Dimanche 17 mars 2024
Jn 12, 20-33

« Jésus leur déclare : “L’heure est venue où le Fils de l’homme doit être glorifié. Amen, amen, je vous le dis : si le grain de blé tombé en terre ne meurt pas, il reste seul ; mais s’il meurt, il porte beaucoup de fruit. Qui aime sa vie la perd ; qui s’en détache en ce monde la gardera pour la vie éternelle. Si quelqu’un veut me servir, qu’il me suive ; et là où moi je suis, là aussi sera mon serviteur. Si quelqu’un me sert, mon Père l’honorera.” »
(Jn 12, 23-26)

Par ces paroles, Jésus nous révèle un secret d’une importance capitale qui est à la base de la vie et de la mystique chrétienne. Il s’agit d’un paradoxe que Jésus Lui-même a vécu pleinement et qu’Il nous révèle dans l’imminence de Sa mort et de Sa résurrection.

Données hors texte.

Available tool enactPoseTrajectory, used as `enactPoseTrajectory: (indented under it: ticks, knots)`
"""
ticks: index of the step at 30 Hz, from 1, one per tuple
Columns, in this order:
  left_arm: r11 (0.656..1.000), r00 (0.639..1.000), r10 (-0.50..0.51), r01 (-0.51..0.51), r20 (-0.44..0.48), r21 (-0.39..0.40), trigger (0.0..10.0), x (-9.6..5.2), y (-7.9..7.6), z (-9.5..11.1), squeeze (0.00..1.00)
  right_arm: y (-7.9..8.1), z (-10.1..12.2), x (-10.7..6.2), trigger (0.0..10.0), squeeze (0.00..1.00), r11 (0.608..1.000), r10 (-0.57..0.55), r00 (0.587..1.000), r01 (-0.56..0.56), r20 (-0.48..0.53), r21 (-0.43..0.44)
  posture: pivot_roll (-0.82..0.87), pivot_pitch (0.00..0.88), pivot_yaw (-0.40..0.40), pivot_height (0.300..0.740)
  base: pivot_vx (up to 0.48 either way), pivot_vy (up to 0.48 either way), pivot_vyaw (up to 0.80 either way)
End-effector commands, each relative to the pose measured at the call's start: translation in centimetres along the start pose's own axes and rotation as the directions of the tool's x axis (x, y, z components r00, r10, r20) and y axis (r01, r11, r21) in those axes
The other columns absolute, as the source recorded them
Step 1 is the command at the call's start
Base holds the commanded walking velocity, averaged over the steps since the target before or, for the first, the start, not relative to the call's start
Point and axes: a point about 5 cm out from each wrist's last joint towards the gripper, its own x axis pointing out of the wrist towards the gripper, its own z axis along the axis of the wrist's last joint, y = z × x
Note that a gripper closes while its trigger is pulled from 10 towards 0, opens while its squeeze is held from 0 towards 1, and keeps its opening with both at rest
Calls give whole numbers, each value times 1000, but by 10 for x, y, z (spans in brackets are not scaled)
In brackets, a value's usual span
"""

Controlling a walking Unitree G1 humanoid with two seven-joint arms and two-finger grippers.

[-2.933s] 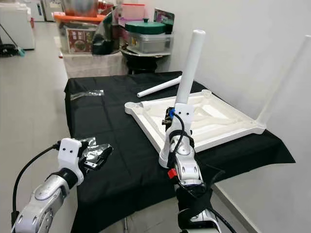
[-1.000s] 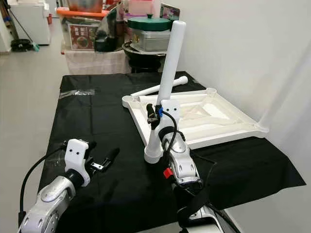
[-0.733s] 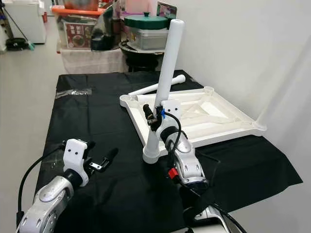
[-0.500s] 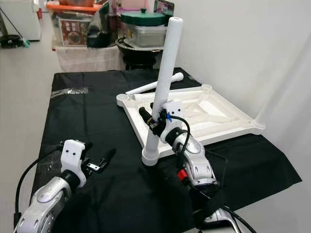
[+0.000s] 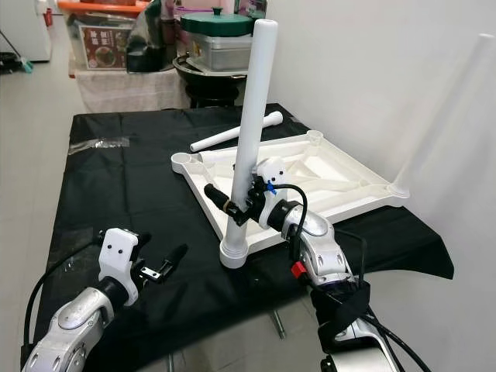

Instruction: Building children table

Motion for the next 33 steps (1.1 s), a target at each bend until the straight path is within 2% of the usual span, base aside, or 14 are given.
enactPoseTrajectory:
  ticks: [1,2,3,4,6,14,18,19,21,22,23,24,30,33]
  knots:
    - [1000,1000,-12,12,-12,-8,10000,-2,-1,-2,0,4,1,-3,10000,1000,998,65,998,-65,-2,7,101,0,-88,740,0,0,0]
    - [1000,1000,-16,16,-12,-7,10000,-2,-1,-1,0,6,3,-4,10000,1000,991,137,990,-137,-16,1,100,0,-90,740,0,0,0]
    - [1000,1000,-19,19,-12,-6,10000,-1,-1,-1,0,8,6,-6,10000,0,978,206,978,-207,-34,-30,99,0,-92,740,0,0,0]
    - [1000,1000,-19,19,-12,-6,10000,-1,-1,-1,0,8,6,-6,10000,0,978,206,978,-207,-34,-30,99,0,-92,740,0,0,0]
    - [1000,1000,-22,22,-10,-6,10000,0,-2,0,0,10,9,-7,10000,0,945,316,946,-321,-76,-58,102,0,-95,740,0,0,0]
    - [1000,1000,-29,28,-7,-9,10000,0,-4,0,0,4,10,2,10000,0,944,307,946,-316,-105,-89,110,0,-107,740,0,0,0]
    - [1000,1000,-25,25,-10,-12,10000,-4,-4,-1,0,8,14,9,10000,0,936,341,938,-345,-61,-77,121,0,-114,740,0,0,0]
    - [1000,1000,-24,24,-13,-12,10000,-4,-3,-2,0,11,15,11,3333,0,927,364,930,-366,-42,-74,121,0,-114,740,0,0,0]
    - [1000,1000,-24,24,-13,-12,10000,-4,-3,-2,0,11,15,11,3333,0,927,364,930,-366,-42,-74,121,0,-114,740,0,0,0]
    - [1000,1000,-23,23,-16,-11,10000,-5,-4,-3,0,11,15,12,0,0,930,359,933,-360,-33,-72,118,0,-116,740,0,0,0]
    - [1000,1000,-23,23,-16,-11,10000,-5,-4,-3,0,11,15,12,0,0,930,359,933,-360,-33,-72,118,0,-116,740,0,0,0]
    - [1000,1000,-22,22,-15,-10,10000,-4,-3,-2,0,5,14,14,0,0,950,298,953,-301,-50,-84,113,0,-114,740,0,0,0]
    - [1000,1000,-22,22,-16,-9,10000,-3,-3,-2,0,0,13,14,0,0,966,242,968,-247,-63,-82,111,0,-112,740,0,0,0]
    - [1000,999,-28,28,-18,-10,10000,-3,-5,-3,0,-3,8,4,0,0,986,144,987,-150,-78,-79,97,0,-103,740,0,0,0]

Ce discours de Jésus est rapporté dans les trois évangiles synoptiques, bien que dans des contextes différents et avec des termes différents ; nous trouvons en effet : « Celui qui veut sauver sa vie la perdra ; mais celui qui perdra sa vie à cause de moi la sauvera » (Mt 16, 25 ; Mc 8, 35 ; Lc 9, 24) ; dans l’Évangile de Jean en revanche : « Qui aime sa vie la perd ; qui la hait en ce monde la gardera pour la vie éternelle. »

Dans les synoptiques, les termes en opposition sont : sauver – perdre ; tandis que pour Jean : aimer – haïr. Il s’agit là de deux termes chargés de sens et aux significations opposées.

“Aimer sa vie” signifie être le centre de tout ce que nous sommes, de tout ce que nous faisons. Même si chacun s’efforce de faire de bonnes œuvres, le critère de discernement de leur valeur est l’intention avec laquelle elles sont faites. Si, dans l’intention, je suis et reste au centre, alors je perds la bénédiction, la grâce, le don de la vie en plénitude ; je vis de moins en moins, jusqu’à être déprimé. Au contraire, si je “hais” ma vie, si je mets l’autre au centre – c’est-à-dire Jésus et en Jésus mon prochain – alors je vis pleinement, et je gagne de plus en plus en enthousiasme, en force, en vitalité, mais surtout je suis un authentique disciple de Jésus le Maître, qui ne nous appelle plus serviteurs, mais amis (Jn 15, 15). Les œuvres de service que nous accomplissons nous rendent des serviteurs lorsque nous les réalisons en mettant notre égo au centre, tandis qu’elles nous rendent amis lorsque nous mettons Jésus au centre de ce que nous sommes et de ce que nous faisons, et avec Lui nos frères et sœurs.